--- Assignment ---
Filtering the records below, copy only those lines that include the word "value".

START Dataset records

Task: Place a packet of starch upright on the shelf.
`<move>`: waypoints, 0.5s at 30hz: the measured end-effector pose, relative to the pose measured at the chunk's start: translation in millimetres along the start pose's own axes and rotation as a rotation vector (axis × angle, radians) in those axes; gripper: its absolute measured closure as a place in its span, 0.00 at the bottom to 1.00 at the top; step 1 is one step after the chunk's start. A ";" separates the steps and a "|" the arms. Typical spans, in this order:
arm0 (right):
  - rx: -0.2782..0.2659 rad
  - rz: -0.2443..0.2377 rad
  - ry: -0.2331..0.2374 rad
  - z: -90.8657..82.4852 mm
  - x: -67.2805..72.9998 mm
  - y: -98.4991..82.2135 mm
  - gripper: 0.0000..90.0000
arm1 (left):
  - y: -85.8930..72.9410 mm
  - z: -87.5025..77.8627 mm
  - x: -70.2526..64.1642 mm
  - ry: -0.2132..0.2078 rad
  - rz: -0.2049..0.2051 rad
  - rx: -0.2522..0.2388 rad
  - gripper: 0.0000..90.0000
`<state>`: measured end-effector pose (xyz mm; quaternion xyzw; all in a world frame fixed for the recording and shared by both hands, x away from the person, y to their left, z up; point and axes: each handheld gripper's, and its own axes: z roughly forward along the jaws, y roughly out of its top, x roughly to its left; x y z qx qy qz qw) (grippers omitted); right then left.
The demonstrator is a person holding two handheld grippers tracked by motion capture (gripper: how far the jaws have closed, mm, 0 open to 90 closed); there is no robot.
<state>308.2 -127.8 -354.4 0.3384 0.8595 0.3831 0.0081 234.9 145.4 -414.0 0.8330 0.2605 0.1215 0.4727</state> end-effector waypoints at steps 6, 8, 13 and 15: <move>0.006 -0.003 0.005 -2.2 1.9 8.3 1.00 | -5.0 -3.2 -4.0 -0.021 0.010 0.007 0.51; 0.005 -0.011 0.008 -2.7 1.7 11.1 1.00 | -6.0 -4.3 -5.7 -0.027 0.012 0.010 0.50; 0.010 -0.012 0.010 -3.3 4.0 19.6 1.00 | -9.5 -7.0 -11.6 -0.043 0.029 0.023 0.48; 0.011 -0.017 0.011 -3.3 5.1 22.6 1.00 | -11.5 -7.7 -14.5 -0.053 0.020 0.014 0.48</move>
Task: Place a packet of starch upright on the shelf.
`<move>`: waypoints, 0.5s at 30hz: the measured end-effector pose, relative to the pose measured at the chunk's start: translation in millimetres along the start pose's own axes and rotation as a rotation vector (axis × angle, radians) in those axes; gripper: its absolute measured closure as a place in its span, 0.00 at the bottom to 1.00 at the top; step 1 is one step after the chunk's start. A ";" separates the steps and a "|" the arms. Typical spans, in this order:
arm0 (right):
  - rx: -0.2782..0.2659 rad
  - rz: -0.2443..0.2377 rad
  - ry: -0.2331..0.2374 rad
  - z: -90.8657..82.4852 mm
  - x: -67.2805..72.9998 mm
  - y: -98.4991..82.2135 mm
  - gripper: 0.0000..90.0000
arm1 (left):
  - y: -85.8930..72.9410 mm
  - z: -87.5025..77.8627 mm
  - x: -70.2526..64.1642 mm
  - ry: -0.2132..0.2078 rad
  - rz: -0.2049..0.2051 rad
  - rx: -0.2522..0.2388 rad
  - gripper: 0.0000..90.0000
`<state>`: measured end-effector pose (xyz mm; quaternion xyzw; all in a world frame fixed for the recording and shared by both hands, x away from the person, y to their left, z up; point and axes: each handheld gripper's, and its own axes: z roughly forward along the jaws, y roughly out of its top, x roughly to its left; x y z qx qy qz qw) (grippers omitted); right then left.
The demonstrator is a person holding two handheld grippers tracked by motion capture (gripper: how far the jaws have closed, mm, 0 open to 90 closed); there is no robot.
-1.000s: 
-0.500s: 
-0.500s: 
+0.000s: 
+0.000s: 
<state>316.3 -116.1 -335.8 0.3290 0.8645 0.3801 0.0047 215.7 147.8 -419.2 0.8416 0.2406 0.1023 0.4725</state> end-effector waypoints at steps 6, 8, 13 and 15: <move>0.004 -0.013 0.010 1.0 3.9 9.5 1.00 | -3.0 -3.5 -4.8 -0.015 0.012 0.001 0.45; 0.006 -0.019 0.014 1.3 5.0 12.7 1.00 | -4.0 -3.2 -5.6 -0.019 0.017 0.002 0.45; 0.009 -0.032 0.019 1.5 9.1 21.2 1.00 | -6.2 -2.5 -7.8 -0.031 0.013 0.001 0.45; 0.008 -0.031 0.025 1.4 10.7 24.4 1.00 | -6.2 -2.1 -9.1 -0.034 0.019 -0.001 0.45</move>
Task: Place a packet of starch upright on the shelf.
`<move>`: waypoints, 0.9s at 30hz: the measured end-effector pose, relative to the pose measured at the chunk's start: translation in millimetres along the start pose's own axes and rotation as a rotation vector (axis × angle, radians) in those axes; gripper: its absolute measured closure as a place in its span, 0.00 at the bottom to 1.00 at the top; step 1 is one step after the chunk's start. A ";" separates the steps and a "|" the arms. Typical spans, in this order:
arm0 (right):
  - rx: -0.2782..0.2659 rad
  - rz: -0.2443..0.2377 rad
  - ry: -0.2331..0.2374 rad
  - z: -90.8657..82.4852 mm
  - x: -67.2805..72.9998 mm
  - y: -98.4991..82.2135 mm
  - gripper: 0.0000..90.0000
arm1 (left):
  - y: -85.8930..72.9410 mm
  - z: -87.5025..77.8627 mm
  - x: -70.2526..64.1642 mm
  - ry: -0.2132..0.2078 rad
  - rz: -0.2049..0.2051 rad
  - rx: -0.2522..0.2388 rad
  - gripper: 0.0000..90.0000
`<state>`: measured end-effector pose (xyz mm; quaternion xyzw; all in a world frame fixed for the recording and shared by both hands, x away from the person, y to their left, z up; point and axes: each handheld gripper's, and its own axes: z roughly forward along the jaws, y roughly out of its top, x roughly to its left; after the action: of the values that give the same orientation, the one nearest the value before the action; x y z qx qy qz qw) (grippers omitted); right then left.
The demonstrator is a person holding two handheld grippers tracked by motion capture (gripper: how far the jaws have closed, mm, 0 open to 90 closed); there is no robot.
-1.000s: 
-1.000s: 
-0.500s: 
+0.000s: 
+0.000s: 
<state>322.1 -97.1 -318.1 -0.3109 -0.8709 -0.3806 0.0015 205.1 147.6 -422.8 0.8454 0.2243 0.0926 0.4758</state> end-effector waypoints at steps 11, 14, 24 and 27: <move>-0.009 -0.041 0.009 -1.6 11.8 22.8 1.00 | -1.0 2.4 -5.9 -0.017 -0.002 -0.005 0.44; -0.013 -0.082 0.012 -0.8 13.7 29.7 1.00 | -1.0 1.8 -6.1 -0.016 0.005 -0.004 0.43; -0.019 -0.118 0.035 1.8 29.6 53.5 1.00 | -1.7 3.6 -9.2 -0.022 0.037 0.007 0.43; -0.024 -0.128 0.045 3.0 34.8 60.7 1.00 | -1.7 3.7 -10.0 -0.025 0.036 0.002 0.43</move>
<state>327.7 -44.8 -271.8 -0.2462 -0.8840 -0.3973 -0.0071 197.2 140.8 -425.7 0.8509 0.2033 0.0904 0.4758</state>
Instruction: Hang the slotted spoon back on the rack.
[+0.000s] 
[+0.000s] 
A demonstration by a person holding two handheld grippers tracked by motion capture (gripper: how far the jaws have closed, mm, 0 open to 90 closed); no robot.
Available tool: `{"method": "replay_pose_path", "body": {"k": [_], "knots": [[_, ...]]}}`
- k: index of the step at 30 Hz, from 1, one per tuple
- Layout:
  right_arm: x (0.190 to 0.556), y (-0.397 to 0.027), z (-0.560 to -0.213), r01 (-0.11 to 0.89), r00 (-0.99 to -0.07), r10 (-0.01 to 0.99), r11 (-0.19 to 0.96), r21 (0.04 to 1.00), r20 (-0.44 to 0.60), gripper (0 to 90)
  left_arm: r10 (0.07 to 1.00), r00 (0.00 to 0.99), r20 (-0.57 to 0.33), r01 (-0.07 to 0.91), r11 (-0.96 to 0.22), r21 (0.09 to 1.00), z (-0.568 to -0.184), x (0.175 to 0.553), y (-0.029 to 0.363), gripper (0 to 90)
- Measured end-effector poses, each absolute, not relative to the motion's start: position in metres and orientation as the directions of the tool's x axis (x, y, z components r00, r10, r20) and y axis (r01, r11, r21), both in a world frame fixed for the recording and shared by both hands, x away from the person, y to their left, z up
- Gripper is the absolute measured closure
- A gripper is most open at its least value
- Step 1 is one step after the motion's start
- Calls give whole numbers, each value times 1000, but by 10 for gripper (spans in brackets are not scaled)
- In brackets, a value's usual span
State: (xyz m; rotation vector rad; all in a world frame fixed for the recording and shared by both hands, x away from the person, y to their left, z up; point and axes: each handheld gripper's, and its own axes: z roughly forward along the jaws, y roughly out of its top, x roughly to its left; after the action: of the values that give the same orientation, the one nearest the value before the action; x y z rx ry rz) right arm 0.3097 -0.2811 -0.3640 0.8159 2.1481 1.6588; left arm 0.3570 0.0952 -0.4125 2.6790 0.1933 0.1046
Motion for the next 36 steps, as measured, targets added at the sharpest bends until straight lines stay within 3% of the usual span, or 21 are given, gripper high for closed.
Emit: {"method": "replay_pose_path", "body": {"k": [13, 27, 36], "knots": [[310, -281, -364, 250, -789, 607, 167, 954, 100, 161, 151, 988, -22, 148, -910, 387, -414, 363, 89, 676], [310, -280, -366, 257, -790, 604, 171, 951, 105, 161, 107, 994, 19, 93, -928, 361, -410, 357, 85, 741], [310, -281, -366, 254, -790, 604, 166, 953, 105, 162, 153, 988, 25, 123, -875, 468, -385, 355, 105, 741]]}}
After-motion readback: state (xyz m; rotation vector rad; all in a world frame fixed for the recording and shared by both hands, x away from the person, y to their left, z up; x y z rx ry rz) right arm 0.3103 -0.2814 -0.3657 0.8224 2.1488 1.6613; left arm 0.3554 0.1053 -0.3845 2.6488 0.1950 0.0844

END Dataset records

--- Solved problem ---
`<state>`: measured end-effector pose (xyz mm; quaternion xyzw; all in a world frame fixed for the recording and shared by both hands, x away from the person, y to their left, z up; point and axes: each handheld gripper's, and its own axes: z roughly forward along the jaws, y roughly out of its top, x roughly to its left; after the action: of the values that give the same orientation, the one nearest the value before the action; x y z qx qy qz qw) (grippers omitted); right then left.
- A gripper is most open at its least value
- Calls give whole numbers, each value times 1000, but by 10 for gripper (spans in brackets are not scaled)
- In brackets, a value's usual span
State: (xyz m; rotation vector rad; all in a world frame fixed for the recording and shared by both hands, x away from the person, y to their left, z up; point and axes: each handheld gripper's, and its own axes: z roughly forward along the jaws, y roughly out of its top, x roughly to its left; after the action: of the values that give the same orientation, the one nearest the value before the action; x y z rx ry rz) right arm 0.3097 -0.2811 -0.3640 0.8159 2.1481 1.6588; left arm 0.3570 0.0952 -0.4125 2.6790 0.1933 0.1046

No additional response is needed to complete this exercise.